This article first appeared in the February 2000 issue of Red Pepper

It is a tale to inspire activists everywhere - how ordinary football fans enlisted help from around the world to stop Rupert Murdoch buying Manchester United. Supporter and author Andy Walsh tells the inside story.

On 9 September 2020, the Clinton/Lewinsky affair and Tony Blair's latest soundbite were relegated down the news agenda. Promoted to top spot was fans' opposition to media mogul Rupert Murdoch's takeover of Manchester United Football Club. The eyes of football fans around the world would now be focused on the battle for the heart and soul of the world's richest club. Seven months later those same fans were celebrating a quite astonishing victory.

The relationship that a football fan has with their football club is difficult to define. Supporters believe they are a club's lifeblood. The directors see fans only as customers and treat them in a way that would have most customers changing brands. A fan's loyalty is hard to explain when a club is a public limited company that talks to City institutions rather than supporters.

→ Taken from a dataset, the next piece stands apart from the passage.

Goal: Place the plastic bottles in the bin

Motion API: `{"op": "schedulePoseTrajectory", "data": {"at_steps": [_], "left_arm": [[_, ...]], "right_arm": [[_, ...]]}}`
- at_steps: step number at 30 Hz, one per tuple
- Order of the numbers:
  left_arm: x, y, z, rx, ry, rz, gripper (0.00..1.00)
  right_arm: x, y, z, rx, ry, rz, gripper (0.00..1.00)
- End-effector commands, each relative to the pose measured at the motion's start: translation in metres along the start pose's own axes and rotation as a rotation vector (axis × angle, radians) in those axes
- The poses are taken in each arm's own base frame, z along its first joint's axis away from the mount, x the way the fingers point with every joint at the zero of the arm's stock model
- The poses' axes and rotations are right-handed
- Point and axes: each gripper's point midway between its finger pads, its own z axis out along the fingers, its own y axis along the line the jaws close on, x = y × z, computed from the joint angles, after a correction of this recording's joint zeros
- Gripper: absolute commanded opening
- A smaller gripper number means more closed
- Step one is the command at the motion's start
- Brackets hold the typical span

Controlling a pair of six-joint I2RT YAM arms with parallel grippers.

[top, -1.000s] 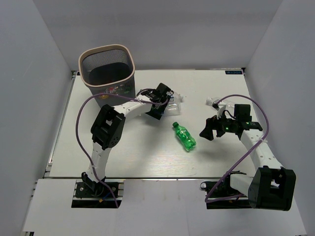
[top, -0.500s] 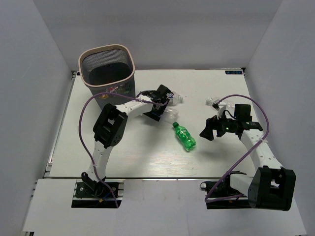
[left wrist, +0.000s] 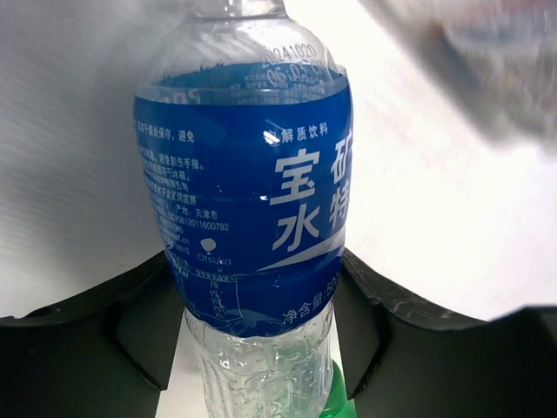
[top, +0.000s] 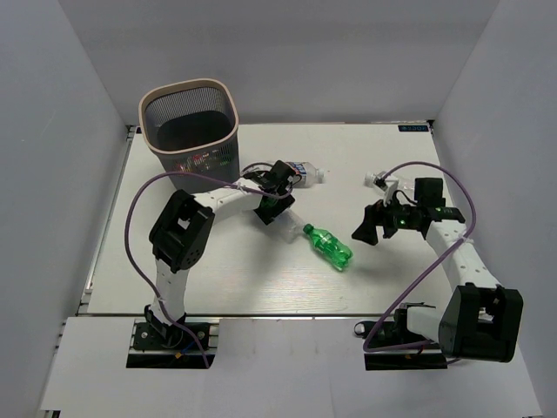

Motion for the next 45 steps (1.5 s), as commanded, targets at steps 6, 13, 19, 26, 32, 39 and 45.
{"op": "schedulePoseTrajectory", "data": {"at_steps": [6, 13, 19, 26, 32, 39, 45], "left_arm": [[0.019, -0.042, -0.075, 0.268, 0.059, 0.605, 0.05], [-0.032, -0.102, -0.165, 0.415, -0.122, 0.814, 0.03], [-0.093, -0.164, -0.256, 0.614, -0.344, 0.824, 0.04], [-0.215, -0.139, -0.311, 0.458, -0.664, 0.577, 0.12], [-0.295, -0.093, -0.362, 0.418, -0.869, 0.341, 0.14], [-0.345, -0.045, -0.346, 0.22, -0.924, 0.261, 0.38], [-0.357, -0.009, -0.29, 0.079, -0.803, 0.248, 0.96]], "right_arm": [[-0.1, -0.038, -0.036, 0.234, -0.165, -0.089, 0.91], [-0.136, -0.097, -0.062, 0.438, -0.192, 0.187, 0.86], [-0.146, -0.142, -0.076, 0.535, -0.168, 0.187, 0.8], [-0.125, -0.171, -0.067, 0.463, -0.021, 0.147, 0.84], [-0.105, -0.17, -0.059, 0.44, -0.004, 0.136, 0.85], [-0.081, -0.19, -0.05, 0.449, 0.098, 0.026, 0.9], [-0.078, -0.228, -0.048, 0.487, 0.194, -0.09, 0.9]]}}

Yet even this seems benign when compared with ownership by a media mogul whose only interest in sports is that he can use them as a 'battering ram' to sell broadcast output. Many saw Murdoch's proposed purchase of Manchester United as inevitable. It was one of those events that make instant headlines but does not come as a complete surprise. Securing Premier League football coverage had rescued the ailing BSkyB in the 1980s.

Now this cash-cow was being threatened: the contract was up for renewal, and the restrictive practices court was due to hear from the Office of Fair Trading why Sky's contract was unfair. Additionally, a group of rival media companies were proposing a breakaway European league and Murdoch was being left behind. The Dirty Digger needed a back up and quick - owning Manchester United would provide the answer.

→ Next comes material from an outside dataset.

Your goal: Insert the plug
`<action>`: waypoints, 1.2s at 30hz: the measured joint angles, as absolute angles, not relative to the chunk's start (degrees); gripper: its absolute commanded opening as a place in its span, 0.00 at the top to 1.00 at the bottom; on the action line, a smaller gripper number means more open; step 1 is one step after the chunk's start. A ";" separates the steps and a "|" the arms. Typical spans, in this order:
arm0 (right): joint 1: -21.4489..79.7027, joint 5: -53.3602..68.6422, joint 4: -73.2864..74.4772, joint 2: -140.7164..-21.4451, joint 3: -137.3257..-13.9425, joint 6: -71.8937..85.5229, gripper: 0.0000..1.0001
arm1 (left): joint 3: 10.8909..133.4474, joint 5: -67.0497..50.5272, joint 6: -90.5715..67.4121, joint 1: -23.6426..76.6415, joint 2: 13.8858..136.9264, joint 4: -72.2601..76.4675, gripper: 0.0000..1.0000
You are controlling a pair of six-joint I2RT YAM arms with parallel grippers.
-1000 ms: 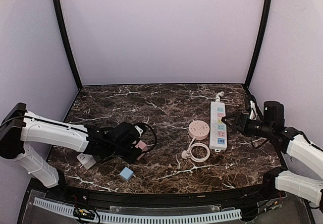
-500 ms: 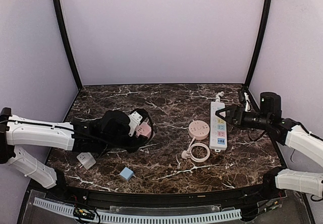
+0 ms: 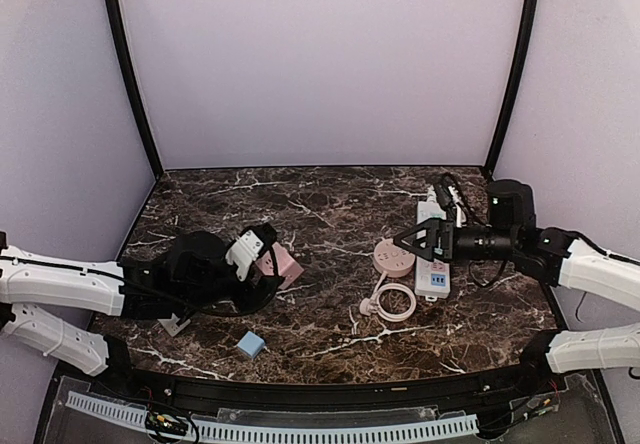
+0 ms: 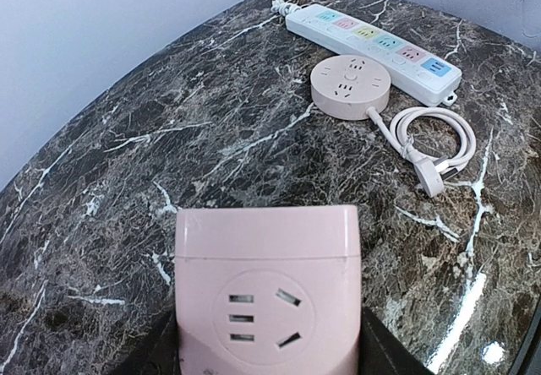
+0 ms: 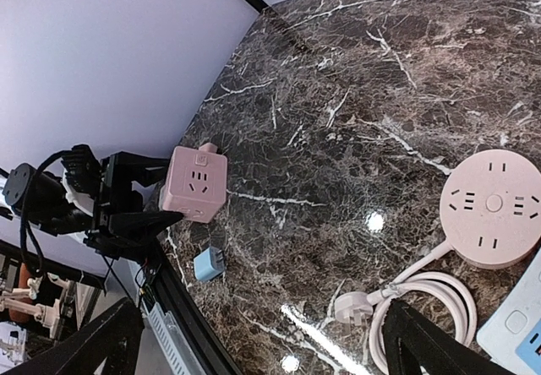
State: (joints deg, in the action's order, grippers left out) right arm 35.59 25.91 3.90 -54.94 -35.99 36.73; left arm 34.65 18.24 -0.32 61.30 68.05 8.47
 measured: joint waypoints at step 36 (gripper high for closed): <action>47.18 31.94 7.05 -68.93 -45.32 35.24 0.01 | 32.58 5.02 15.25 61.30 72.58 26.52 0.99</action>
State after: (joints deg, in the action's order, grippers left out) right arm 47.18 31.94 7.05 -68.93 -45.32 35.24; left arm 32.58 5.02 15.25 61.30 72.58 26.52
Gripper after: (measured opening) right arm 0.986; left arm 0.588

His sole opposition were a group of supporters organised around the Independent Manchester United Supporters' Association (Imusa) who were not ready to see the last vestiges of a great club trampled under hoof. The football authorities stuck their collective heads up their collective backsides and refused to act.

We fans made a defiant declaration that: 'Rupert Murdoch may have walked all over the USA and the rest of the world, but he was not going to walk all over Manchester.' The press ridiculed those who would 'stand in the way of progress'. Jeff Powell of the Daily Mail was typical, declaring that the fans had no chance. It was billed as the most one-sided contest football had ever witnessed. Yet the combined might and financial muscle of Murdoch and the board of Manchester United proved no match for Imusa and the hastily formed Shareholders United Against Murdoch (Suam).

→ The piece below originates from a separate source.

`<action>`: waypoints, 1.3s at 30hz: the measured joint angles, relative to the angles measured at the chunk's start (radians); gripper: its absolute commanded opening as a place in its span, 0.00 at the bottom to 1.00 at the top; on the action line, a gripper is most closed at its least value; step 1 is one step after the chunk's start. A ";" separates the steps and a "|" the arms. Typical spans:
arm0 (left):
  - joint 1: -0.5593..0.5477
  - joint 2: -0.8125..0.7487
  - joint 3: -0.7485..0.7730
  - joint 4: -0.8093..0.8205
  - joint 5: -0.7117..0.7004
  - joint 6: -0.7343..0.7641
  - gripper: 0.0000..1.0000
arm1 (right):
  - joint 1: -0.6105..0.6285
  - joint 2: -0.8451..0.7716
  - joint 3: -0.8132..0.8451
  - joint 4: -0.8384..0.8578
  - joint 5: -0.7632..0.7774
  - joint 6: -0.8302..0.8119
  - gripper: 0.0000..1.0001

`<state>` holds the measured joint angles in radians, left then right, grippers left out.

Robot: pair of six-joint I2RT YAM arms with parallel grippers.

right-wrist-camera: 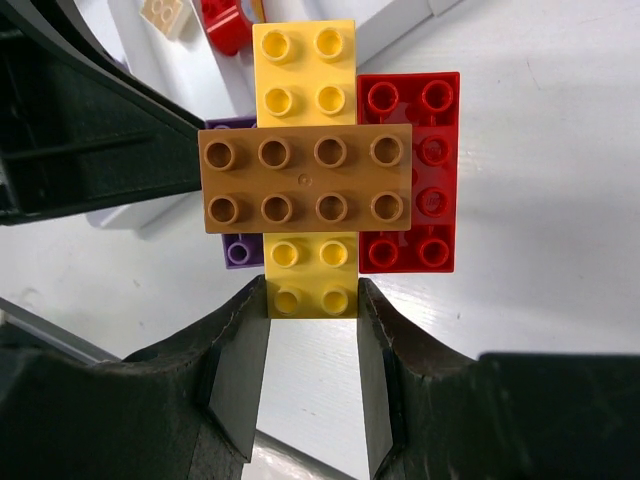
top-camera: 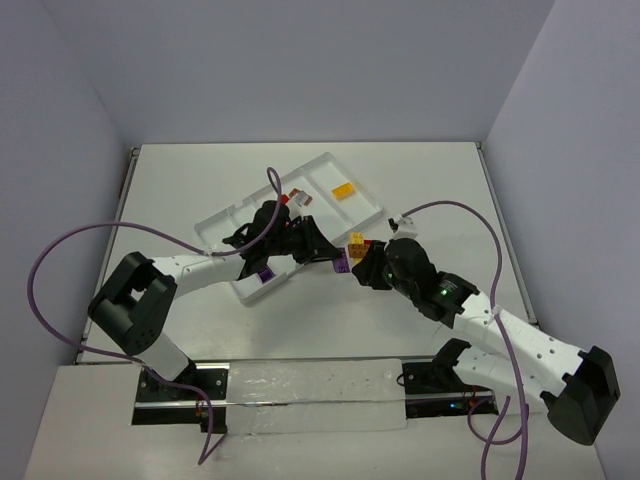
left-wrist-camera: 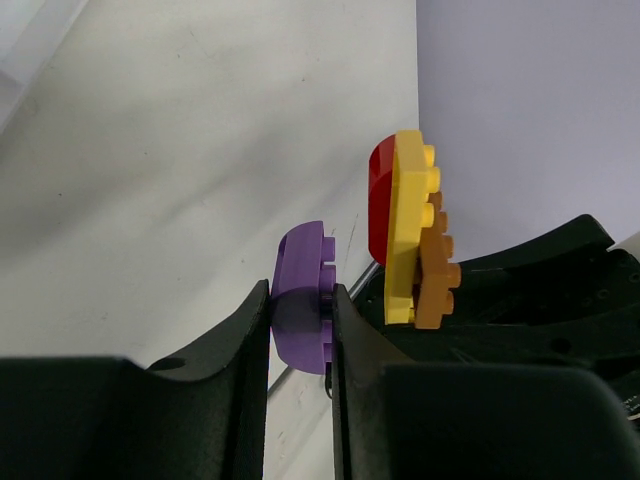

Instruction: Sort the legos into containers by color

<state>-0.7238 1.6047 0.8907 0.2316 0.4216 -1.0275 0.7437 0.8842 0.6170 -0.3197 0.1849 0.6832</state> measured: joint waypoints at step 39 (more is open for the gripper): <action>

Most fans had lost hope that they could make a difference as the commercial juggernaut of recent years had long since quashed resistance to change. Murdoch's house journals, the Sun and The Times put out propaganda promising exotic signings and huge investment in the team, although neither Sky nor United's board made any such promises. Sky's sports presenter Helen Chamberlain even declared that her channel owned the club only a matter of days after the initial bid was tabled.

Imusa needed to rally support. It booked Manchester's Bridgewater Hall for a public meeting. An appeal raised more than £40,000, with former Queen drummer Roger Taylor donating £10,000 early on. Sympathetic members of Manchester's business community lent office space and equipment.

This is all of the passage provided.